Try it - One figure is wanted here: how many lines in the entries hold the word "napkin".

Items from a dataset -

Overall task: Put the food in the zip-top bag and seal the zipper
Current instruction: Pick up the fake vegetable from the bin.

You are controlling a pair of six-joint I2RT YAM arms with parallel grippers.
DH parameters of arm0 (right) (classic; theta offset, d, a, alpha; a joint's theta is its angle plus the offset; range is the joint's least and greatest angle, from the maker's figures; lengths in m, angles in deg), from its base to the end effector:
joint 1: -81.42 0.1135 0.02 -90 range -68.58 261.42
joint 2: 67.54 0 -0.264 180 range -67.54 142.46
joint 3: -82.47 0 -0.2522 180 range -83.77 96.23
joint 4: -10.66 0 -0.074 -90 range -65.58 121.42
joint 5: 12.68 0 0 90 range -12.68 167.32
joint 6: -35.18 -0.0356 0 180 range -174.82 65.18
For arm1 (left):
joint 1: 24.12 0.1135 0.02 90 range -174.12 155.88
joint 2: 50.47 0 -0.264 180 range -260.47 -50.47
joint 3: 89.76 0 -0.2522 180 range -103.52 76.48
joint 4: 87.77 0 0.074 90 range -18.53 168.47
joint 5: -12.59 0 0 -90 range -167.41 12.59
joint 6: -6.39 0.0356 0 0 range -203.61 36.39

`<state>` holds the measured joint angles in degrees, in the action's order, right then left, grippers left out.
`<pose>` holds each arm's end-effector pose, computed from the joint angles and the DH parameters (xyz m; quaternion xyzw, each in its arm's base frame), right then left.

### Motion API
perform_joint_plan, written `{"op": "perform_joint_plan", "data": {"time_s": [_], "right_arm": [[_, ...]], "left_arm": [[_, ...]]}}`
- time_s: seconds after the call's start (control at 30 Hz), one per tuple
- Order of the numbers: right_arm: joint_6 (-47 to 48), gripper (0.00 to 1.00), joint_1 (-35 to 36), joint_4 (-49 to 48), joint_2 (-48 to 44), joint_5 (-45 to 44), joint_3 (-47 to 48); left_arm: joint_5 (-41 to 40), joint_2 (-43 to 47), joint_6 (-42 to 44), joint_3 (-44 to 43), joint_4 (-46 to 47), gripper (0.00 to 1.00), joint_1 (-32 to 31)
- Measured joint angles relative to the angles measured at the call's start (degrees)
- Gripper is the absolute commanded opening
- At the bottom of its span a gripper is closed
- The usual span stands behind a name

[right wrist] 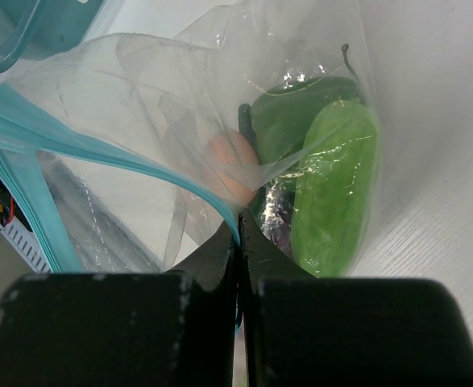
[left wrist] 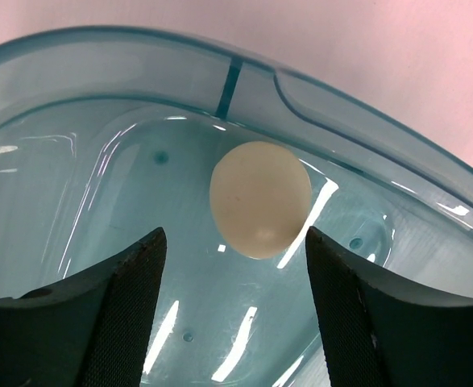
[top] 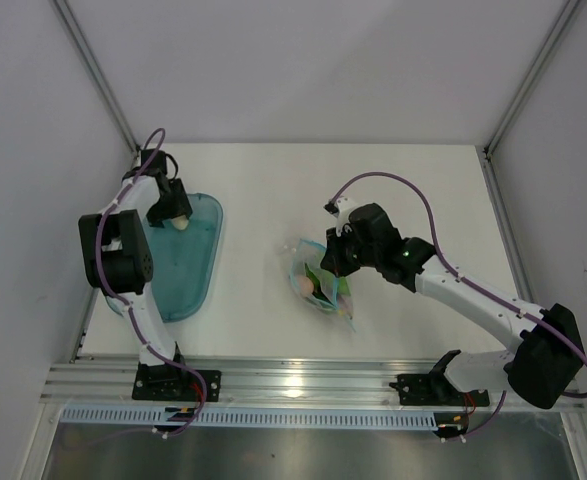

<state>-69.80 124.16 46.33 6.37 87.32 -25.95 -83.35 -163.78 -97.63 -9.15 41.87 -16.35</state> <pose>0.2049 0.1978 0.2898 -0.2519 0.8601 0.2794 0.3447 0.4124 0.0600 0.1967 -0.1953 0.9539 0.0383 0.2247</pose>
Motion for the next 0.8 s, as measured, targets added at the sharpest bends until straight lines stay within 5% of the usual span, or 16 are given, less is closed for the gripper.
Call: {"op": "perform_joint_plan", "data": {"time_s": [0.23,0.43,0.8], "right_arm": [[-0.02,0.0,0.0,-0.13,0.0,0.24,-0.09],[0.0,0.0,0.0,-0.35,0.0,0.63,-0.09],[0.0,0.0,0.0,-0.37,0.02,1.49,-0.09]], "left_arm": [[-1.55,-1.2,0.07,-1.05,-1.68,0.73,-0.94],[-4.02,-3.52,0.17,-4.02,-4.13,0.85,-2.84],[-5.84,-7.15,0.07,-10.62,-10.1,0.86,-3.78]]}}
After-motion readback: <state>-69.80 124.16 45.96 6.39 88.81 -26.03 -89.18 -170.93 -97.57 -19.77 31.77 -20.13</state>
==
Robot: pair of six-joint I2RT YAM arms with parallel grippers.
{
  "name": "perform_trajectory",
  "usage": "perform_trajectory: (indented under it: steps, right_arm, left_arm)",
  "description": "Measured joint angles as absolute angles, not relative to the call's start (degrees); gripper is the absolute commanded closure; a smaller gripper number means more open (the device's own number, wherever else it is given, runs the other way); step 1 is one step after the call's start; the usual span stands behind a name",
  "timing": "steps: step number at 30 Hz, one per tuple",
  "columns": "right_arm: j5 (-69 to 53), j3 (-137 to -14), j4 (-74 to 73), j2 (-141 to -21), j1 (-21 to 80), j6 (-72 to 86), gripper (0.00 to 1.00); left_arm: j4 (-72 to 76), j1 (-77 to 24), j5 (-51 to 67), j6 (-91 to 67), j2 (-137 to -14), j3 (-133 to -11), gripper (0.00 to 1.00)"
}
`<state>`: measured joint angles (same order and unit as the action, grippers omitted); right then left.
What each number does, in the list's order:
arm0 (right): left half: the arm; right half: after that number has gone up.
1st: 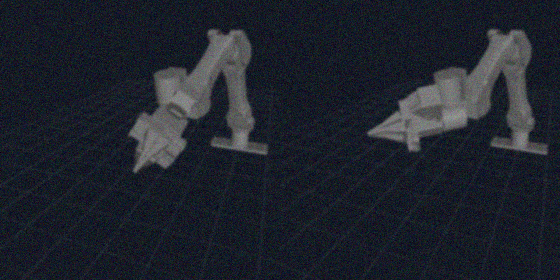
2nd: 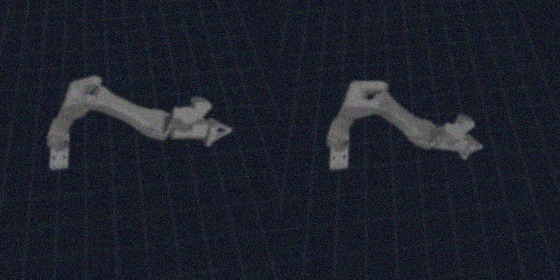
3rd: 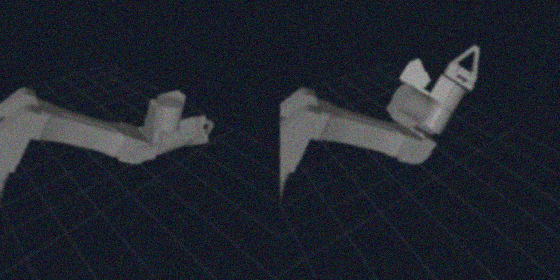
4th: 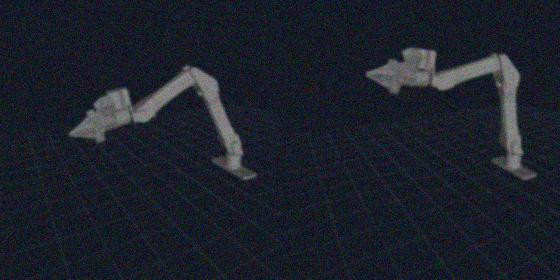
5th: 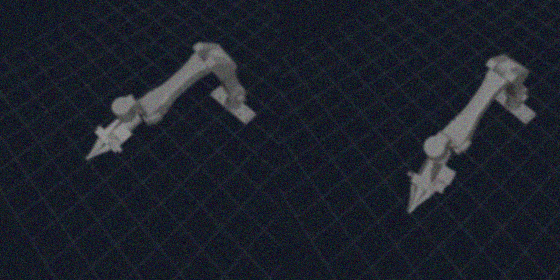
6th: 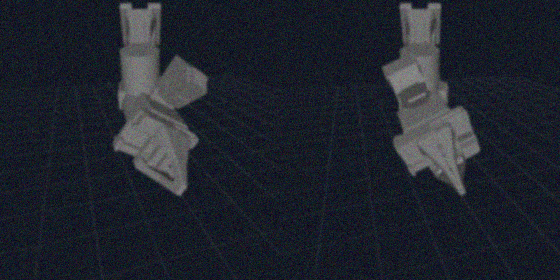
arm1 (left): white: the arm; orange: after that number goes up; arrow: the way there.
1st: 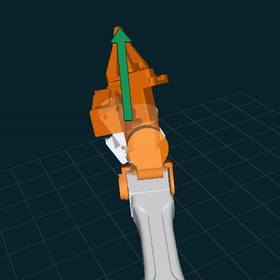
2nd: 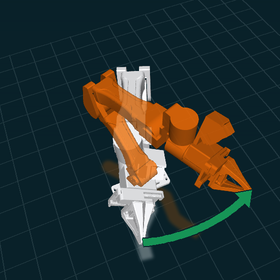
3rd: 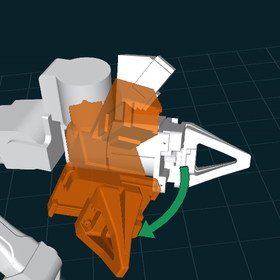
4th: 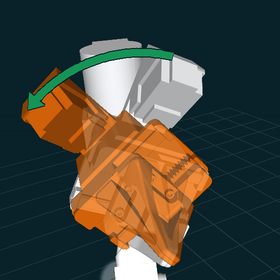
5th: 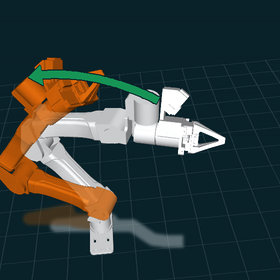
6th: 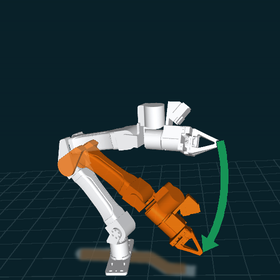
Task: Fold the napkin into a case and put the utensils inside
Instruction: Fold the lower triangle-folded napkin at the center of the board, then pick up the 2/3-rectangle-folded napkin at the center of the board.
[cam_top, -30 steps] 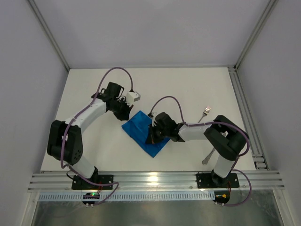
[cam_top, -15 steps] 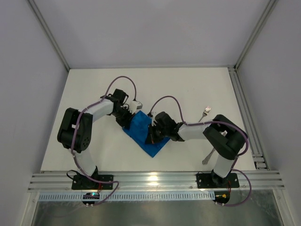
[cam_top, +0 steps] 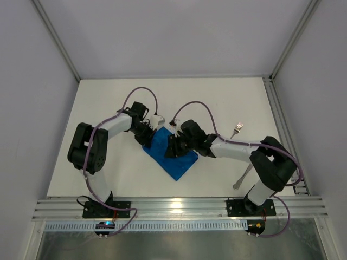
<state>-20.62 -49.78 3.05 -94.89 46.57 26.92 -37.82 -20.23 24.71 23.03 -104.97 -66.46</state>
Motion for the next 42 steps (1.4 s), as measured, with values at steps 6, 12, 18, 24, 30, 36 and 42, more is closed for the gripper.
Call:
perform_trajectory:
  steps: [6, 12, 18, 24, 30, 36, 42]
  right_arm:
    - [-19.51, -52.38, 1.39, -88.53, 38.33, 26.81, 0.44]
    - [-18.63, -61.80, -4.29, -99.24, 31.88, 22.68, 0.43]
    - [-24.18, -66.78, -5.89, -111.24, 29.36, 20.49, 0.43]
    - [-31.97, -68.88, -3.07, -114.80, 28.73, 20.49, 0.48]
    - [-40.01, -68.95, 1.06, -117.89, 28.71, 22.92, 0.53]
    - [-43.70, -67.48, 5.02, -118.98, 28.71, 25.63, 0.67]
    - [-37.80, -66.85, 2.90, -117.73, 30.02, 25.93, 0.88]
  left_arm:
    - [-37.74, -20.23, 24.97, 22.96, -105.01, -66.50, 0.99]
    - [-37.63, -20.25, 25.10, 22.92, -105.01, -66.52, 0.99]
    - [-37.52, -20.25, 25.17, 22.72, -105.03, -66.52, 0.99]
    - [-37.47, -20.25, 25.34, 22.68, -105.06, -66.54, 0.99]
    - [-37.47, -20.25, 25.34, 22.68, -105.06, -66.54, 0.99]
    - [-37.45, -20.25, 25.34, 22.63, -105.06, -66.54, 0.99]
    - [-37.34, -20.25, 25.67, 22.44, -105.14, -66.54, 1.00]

Answer for this exercise - 2